WORK REQUEST = Of all the lines below, output only those starting at the one with "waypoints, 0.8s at" and ending at the one with "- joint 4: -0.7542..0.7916", both ends included, exactly as written.

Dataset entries
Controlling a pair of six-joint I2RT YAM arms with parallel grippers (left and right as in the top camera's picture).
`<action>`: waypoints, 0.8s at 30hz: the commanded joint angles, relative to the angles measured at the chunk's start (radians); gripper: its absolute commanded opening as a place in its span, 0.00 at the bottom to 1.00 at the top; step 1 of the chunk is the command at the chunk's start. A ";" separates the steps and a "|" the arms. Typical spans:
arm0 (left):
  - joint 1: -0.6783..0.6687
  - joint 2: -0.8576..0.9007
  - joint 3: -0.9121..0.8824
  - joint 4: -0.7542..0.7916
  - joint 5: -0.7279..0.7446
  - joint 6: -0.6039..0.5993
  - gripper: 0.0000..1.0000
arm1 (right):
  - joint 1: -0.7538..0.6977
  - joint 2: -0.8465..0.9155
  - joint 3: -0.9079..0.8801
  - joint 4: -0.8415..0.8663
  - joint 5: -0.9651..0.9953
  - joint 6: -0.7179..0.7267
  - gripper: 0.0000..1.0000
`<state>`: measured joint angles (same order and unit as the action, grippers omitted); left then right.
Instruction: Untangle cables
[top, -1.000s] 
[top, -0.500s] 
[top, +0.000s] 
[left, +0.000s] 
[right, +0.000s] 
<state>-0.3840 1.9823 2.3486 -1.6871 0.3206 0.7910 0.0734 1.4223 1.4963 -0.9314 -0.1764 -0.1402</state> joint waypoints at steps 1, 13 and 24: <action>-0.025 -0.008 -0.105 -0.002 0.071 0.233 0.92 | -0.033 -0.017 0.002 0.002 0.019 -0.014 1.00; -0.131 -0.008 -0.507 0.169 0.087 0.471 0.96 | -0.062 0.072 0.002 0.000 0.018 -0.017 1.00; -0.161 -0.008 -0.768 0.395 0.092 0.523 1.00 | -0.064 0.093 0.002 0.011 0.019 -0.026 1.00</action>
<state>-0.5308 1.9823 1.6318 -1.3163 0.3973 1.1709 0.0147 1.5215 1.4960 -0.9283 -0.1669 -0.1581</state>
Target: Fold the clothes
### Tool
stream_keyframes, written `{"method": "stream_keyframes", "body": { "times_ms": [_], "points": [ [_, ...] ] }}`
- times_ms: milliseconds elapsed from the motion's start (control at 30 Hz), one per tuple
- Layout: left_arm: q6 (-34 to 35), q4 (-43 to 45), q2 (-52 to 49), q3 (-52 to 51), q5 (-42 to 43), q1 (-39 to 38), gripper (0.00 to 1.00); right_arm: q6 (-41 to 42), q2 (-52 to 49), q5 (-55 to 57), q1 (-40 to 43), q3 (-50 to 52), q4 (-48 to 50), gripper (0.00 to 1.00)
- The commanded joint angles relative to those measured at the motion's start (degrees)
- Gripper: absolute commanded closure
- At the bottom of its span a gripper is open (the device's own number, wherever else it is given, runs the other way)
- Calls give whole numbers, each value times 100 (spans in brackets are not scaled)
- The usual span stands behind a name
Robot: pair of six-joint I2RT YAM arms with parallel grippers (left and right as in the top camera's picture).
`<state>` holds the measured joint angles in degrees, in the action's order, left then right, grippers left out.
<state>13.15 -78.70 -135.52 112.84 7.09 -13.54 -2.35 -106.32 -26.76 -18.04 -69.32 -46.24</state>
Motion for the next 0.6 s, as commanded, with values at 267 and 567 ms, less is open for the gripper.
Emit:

OUTPUT =
`<action>`: waypoints, 0.8s at 30hz: the commanded joint angles, relative to the angles measured at the chunk's start (radians); gripper: its absolute commanded opening as a place in its span, 0.00 at the bottom to 1.00 at the top; step 1 of the chunk is the command at the chunk's start. A ";" separates the steps and a "|" the arms. Typical spans:
arm0 (left):
  - joint 1: -0.6783..0.6687
  - joint 2: -0.8576..0.9007
  - joint 3: -0.9121..0.8824
  - joint 4: -0.7542..0.7916

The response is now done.